Note that incoming-byte-rate is a global metric and bytes-consumed-rate is a per-topic metric. If you consume from multiple topics you will need to sum each topic bytes-consumed-rate to calculate the global average compression rate.

Make sure to test and analyze your consumer memory use under the heaviest load conditions to ensure you don't run out of memory.

Not waiting for more data: Low min bytes fetch size

The previous example covered a scenario where you have a high throughput topic and you're not asking for as much data as you could be. But what if you have a low throughput topic? It turns out you can waste even more Kafka resources with low throughput topics. If the average fetch size for your topic is very low (< 100 KB) and the average fetch latency is very low (< 100 ms) your consumer is likely doing a very poor job of batching and just returning a response on the first record batch it receives. Again take a look at your average request rate, if it is significantly higher than 1 to 5 requests per second per broker it is putting a lot of load onto the Kafka brokers.

Why is this happening though? It turns out the default value for fetch.min.bytes is 1 byte! That setting is good if your primary concern is millisecond latency but not good if you’re willing to sacrifice some latency to save big on cost. The default value of 1 byte means the first record batch to arrive on a low throughput topic is likely to be the only one returned in the response.

What’s a good setting for fetch.min.bytes to bring down the request rate and increase the size of your batches?

The first thing to do is decide what your latency tolerance is when consuming. By default fetch.max.wait.ms is configured to be 500 ms, but let's imagine you wanted to limit the latency introduced by your consumer to 250 ms. Step 1 would be to change our fetch.max.wait.ms to be 250ms.

Next we need to calculate what our current consumption throughput is per broker for a single application instance. If you have node level metrics enabled in your agent configuration you can use the incoming-byte-rate in the consumer-node-metrics scope to see the bytes consumed per second per broker filtered to a single host. Here's an example New Relic Query Language (NRQL) timeslice query:

SELECT average(newrelic.timeslice.value) FROM Metric
WHERE appName = 'my-stream-processor'
AND clientId = 'my-stream-processor.event-consumer'
AND host = 'my-stream-processor-5597b54c6d-n5gm9'
WITH METRIC_FORMAT 'MessageBroker/Kafka/Internal/consumer-node-metrics/node/{nodeId}/client/{clientId}/incoming-byte-rate'
FACET nodeId

Example incoming-byte-rate query faceted by nodeId

In the screenshot above we're consuming at most 1 KiB/s from each broker for this one application instance. Now that we know our throughput and our latency tolerance, we can pick a reasonable value for the fetch.min.bytes.

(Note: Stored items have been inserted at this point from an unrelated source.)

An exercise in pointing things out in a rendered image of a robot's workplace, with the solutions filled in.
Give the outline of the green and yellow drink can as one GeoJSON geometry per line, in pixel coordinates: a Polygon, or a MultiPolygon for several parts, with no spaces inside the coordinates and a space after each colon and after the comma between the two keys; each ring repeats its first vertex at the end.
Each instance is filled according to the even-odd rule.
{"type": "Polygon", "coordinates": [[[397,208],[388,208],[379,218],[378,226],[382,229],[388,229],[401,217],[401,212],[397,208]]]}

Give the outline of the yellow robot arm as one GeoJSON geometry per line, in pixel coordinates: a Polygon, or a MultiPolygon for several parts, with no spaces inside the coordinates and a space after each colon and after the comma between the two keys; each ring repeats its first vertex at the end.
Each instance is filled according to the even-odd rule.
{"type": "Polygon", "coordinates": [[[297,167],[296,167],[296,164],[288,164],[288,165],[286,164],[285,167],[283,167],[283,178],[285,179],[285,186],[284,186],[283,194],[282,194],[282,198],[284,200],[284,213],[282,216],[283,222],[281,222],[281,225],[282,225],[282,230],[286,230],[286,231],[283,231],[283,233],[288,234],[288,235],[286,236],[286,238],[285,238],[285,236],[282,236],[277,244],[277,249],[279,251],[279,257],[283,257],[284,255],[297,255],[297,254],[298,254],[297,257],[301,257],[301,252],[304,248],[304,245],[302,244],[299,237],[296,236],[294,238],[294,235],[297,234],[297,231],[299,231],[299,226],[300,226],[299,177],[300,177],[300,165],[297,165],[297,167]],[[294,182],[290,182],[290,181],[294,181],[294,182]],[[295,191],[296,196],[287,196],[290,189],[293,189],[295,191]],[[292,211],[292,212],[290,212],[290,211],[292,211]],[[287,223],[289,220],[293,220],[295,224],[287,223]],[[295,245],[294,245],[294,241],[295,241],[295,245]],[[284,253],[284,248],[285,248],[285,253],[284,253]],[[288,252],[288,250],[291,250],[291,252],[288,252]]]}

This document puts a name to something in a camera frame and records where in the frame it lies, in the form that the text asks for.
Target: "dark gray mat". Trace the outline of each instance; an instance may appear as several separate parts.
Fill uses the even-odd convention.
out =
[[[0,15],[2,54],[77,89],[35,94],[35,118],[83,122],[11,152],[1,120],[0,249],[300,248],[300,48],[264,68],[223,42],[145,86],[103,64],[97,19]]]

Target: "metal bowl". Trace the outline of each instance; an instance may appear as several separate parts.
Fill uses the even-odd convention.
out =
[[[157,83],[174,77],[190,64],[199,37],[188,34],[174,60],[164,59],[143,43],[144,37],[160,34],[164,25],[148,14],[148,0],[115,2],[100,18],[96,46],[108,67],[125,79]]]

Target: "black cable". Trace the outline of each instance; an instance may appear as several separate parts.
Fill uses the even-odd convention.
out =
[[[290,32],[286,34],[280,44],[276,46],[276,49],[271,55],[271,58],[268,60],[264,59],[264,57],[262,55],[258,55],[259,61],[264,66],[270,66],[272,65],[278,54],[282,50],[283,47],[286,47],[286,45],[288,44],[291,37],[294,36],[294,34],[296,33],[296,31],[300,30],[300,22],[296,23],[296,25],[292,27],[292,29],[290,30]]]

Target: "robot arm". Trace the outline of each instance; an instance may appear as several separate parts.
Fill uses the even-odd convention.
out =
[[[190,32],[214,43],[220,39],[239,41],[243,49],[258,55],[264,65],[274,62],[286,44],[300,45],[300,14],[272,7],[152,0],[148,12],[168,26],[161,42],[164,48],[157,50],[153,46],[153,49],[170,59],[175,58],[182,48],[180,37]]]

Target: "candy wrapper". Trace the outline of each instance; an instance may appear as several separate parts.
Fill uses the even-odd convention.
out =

fetch.min.bytes >= average throughput per second * max latency seconds

For the scenario I described that results in setting fetch.min.bytes to 256 or more:

256B = 1KiB/s * .2s

In many scenarios it might be easier to pick a very high value for fetch.min.bytes and simply rely on fetch.max.wait.ms to control the latency tolerance. The calculation above is useful, though, since it gives you an idea of how high you would need to set fetch.min.bytes.

By increasing fetch.min.bytes for consumers of low throughput topics and tuning your value of fetch.max.wait.ms you can greatly reduce the request rate load on your Kafka Brokers with a minimal latency impact.

Conclusion

This article shows why high-quality instrumentation is necessary for tuning Kafka Consumers to ultimately maximize performance and minimize costs. The low default value of max.partition.fetch.bytes and fetch.min.bytes are just two examples of inefficiencies that may exist in your Kafka Consumer configuration. Continue exploring the New Relic Kafka UI to understand your Kafka Consumers and Kafka Producers at a deeper level.

For deployments with a large number of stream processors or very dynamic workloads it can be untenable to hand tune each Kafka Consumer in the manner described above. New Relic is investigating ways to have more dynamic and automatic Kafka Consumer tuning with a simpler set of constraints. In the meantime, remember that setting up alerts on some of the Kafka Consumer metrics we reviewed is another powerful tool to help find clients that are wasting cluster or compute resources.